PROMPT:
Scan the entries that follow and copy out every line containing "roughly".

Records from a data source:
+ + + + + + +

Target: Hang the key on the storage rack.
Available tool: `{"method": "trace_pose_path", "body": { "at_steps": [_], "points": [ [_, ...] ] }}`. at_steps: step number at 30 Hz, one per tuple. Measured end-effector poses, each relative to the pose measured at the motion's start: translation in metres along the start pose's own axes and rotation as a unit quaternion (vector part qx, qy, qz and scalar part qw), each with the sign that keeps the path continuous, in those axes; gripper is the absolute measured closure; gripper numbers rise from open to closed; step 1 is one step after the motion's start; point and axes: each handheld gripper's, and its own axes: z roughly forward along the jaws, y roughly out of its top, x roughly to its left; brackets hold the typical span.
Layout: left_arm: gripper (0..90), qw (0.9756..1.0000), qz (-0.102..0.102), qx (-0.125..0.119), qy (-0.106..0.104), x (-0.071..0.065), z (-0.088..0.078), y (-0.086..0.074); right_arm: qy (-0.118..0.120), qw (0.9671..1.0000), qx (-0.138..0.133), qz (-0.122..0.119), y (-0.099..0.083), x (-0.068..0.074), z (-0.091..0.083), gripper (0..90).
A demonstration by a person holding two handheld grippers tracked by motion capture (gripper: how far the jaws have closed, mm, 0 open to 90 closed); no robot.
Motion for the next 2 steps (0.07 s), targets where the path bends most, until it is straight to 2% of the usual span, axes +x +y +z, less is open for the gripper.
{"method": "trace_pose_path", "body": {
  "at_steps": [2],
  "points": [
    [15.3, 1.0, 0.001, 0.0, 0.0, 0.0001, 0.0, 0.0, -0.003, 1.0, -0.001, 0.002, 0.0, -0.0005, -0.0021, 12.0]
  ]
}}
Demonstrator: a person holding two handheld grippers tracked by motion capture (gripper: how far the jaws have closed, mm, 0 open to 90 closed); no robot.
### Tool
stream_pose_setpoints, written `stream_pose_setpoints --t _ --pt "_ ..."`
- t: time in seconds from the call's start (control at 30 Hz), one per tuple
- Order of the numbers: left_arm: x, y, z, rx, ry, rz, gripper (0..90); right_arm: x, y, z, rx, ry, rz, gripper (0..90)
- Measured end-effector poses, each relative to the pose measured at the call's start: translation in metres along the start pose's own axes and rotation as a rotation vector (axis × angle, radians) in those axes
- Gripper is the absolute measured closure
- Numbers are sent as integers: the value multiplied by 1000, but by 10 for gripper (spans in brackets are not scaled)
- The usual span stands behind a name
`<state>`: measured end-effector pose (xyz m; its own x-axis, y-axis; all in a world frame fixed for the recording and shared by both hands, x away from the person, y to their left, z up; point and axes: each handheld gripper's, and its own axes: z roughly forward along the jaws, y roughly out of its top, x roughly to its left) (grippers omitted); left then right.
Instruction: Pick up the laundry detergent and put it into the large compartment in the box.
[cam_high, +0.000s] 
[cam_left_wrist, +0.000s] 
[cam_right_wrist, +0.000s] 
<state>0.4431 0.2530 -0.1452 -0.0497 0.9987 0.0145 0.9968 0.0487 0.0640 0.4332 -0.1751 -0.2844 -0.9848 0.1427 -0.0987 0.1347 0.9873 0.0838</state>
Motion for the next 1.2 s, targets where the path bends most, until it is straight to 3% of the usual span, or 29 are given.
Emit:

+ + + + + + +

EXERCISE RESULT:
Available tool: `{"method": "trace_pose_path", "body": { "at_steps": [_], "points": [ [_, ...] ] }}`. at_steps: step number at 30 Hz, one per tuple. Measured end-effector poses, each relative to the pose measured at the motion's start: translation in metres along the start pose's own axes and rotation as a unit quaternion (vector part qx, qy, qz and scalar part qw), each with the sign that keeps the path continuous, in those axes; gripper is the absolute measured closure; gripper numbers rise from open to closed; step 1 is one step after the motion's start; point and axes: each handheld gripper's, and its own axes: z roughly forward along the jaws, y roughly out of its top, x roughly to its left; brackets hold the typical span.
`<state>`: measured end-effector pose (xyz m; its own x-axis, y-axis; all in a world frame fixed for the recording and shared by both hands, x away from the person, y to their left, z up; point and axes: each handheld gripper's, and its own axes: z roughly forward along the jaws, y roughly out of its top, x roughly to its left) (grippers omitted); left then right.

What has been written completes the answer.